- _Task goal_: Each line below should be retyped exactly, with no pictures.
—————
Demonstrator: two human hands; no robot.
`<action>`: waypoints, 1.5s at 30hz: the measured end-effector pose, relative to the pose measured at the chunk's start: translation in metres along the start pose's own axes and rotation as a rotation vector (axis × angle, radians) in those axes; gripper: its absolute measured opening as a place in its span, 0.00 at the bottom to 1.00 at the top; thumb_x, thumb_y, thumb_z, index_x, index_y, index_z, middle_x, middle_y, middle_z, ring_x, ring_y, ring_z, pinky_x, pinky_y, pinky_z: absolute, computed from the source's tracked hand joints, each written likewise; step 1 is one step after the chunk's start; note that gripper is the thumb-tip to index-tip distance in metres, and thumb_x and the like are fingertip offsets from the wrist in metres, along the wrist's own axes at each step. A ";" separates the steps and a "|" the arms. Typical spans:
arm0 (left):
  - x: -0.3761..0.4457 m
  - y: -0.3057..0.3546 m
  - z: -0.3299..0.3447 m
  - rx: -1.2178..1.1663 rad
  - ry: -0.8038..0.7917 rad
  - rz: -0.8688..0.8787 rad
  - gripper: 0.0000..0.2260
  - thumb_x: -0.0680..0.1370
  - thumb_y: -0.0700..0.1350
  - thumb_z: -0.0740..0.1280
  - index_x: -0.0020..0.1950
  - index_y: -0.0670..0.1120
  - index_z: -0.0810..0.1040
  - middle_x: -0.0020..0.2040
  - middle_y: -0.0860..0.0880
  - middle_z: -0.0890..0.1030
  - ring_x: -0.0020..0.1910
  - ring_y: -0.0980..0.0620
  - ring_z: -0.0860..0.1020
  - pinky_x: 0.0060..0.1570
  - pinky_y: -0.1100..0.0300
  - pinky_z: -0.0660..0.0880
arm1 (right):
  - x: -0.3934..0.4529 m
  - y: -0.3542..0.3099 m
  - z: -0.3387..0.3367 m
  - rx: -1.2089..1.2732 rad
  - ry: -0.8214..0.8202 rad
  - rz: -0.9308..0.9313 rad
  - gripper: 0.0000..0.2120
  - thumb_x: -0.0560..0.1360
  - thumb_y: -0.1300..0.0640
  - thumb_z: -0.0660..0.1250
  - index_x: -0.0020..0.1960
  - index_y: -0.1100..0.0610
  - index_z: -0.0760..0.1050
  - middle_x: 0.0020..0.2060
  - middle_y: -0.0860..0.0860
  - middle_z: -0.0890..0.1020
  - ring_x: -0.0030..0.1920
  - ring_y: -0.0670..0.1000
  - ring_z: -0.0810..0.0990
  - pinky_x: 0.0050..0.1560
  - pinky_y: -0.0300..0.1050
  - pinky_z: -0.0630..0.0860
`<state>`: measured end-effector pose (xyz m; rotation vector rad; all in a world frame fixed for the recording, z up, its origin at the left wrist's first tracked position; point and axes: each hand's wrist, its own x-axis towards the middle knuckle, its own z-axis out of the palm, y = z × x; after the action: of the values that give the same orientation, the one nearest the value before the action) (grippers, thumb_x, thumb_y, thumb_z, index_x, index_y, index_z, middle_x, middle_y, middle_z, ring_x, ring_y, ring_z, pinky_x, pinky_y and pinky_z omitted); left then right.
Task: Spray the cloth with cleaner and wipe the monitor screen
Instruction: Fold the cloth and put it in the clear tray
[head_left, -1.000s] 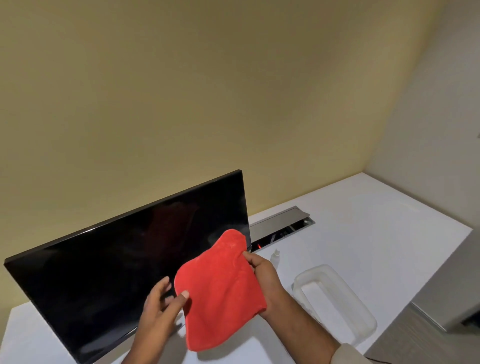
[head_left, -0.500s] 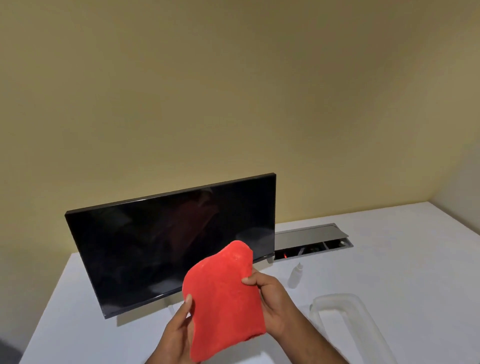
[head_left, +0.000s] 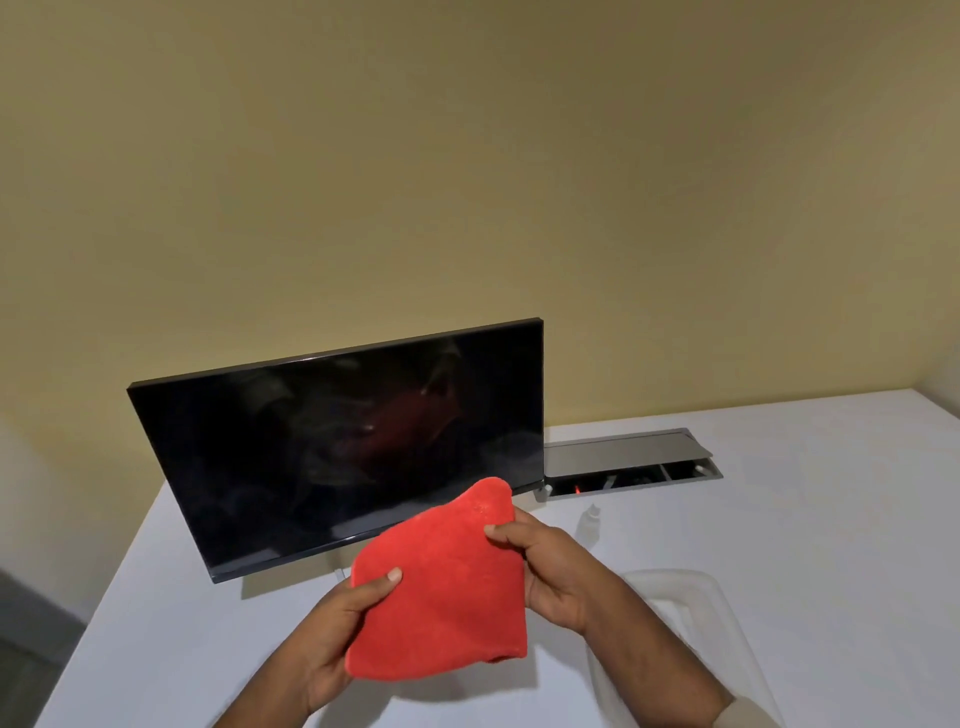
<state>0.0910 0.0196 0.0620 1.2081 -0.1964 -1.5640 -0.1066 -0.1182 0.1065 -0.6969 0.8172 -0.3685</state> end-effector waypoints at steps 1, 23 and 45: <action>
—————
- _Completed task_:
Demonstrator: two human hands; no robot.
`<action>`: waypoints, 1.5s at 30hz: the measured end-effector pose, relative to the pose measured at the chunk's start: translation in metres along the start pose's own axes and rotation as a rotation vector (axis × angle, radians) in those axes; gripper: its absolute measured opening as a place in its span, 0.00 at the bottom to 1.00 at the top; thumb_x, thumb_y, thumb_z, index_x, index_y, index_z, middle_x, middle_y, middle_z, ring_x, ring_y, ring_z, pinky_x, pinky_y, pinky_z: absolute, computed from the source's tracked hand joints, each written likewise; step 1 is one step after the chunk's start; note that gripper is the thumb-tip to index-tip distance in metres, and thumb_x and the like are fingertip offsets from the wrist in metres, along the wrist's own axes at each step. A ";" separates the steps and a "|" the arms. Typical spans:
arm0 (left):
  - x: -0.3761..0.4457 m
  - y: -0.3057..0.3546 m
  - z: -0.3299..0.3447 m
  - rx: -1.2178..1.1663 rad
  - ry: -0.8038..0.7917 rad
  - rz: -0.8688..0.8787 rad
  - gripper: 0.0000..0.2260
  - thumb_x: -0.0680..0.1370
  - thumb_y: -0.0700..0.1350
  - thumb_z: -0.0740..0.1280
  - index_x: -0.0020..0.1950
  - index_y: -0.0670..0.1120
  - index_z: -0.0810..0.1040
  - middle_x: -0.0020..0.2040
  - middle_y: -0.0860..0.0880
  - middle_z: -0.0890..0.1030
  - ring_x: -0.0020..0.1910
  - ring_y: -0.0980..0.0620
  - ring_z: -0.0860..0.1020
  - pinky_x: 0.0060..0.1570
  - pinky_y: -0.1100..0.0300
  - pinky_z: -0.0660..0.0880
arm1 (right):
  - x: -0.3934..0.4529 m
  - y: -0.3542..0.3099 m
  - z: -0.3387..0.3367 m
  - rx: -1.2089..1.2732 rad
  - ry: -0.8214..0.8202 rad
  - rz: -0.9308..0.9313 rad
  - gripper: 0.0000..0.2120
  - thumb_x: -0.0560..0.1360
  - thumb_y: -0.1300..0.0640
  - thumb_z: -0.0660..0.1250
  - index_x: -0.0020..0.1960
  - index_y: -0.1100..0.0610
  - index_z: -0.0760..0.1050
  - middle_x: 0.0020..0.2060
  - middle_y: -0.0860..0.0860
  - middle_z: -0.0890..0.1020
  - ring_x: -0.0030..0.1920
  - ring_y: -0.0670..0.1000
  - ring_z: -0.0810..0.0990
  - pinky_x: 0.0050..0.1560
  - pinky_y: -0.0300..0.1050
  - pinky_z: -0.0630..0.0860
`<state>`: measured end-effector pose (xyz m; rotation vector rad; all in a world frame fixed for the recording, z up, its origin at the left wrist's first tracked position; point and axes: each hand's wrist, its own x-axis towards the middle knuckle, its own z-axis out of the palm, y = z × x; after the action: of the values that give the same orientation, the one nearest the value before the action) (grippers, thumb_x, thumb_y, thumb_z, index_x, index_y, index_z, middle_x, middle_y, middle_z, ring_x, ring_y, ring_z, pinky_x, pinky_y and pinky_z omitted); left then right.
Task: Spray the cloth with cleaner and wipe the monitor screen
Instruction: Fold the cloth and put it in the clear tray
[head_left, -1.000s] 
[head_left, -0.500s] 
[head_left, +0.000s] 
<state>0.0910 0.0196 0.0620 1.2081 -0.1964 -1.5640 -0.1066 -0.1182 0.1065 -0.6969 0.8172 -0.3685</state> end-effector waypoints at steps 1, 23 and 45: <action>

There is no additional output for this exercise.